_EXERCISE_:
Look through the listing for the word "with". Copy each line that has it.

★ ★ ★ ★

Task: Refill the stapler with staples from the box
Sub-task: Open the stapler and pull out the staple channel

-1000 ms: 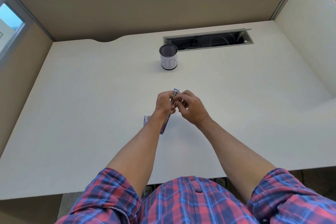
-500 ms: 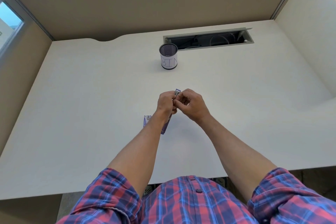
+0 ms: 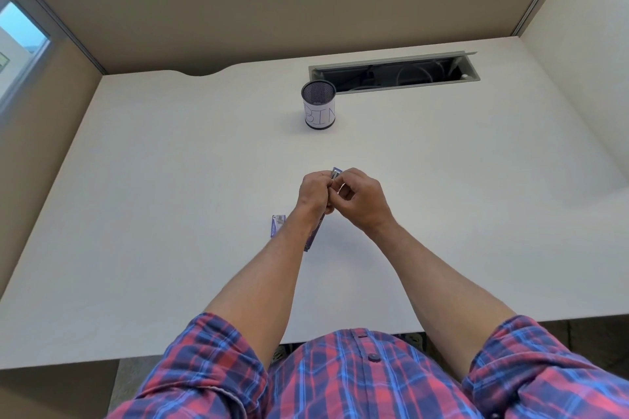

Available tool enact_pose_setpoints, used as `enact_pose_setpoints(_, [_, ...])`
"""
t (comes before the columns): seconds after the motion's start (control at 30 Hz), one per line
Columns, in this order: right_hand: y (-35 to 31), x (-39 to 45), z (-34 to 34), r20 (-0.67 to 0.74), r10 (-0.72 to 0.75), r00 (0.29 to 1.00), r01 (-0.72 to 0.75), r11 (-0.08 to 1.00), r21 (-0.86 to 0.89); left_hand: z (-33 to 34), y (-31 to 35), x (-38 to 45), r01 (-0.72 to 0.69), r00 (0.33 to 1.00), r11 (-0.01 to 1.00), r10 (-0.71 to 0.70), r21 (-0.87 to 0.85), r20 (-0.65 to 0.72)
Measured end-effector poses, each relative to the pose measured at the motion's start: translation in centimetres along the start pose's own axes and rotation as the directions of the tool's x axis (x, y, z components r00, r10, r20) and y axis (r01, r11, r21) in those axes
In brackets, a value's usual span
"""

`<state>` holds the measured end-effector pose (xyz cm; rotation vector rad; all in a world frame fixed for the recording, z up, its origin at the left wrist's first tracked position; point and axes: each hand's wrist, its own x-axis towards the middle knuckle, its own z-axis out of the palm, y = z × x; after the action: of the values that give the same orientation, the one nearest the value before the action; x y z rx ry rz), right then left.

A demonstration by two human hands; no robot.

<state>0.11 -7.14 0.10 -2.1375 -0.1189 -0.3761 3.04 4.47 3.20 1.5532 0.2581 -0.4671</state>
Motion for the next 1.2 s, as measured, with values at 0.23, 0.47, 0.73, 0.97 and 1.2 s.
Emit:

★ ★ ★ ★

_SOLVED EXERCISE_:
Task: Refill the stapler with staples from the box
Motion for the next 1.2 s, as measured, with values at 0.23, 0.47, 0.73, 0.97 and 1.2 s.

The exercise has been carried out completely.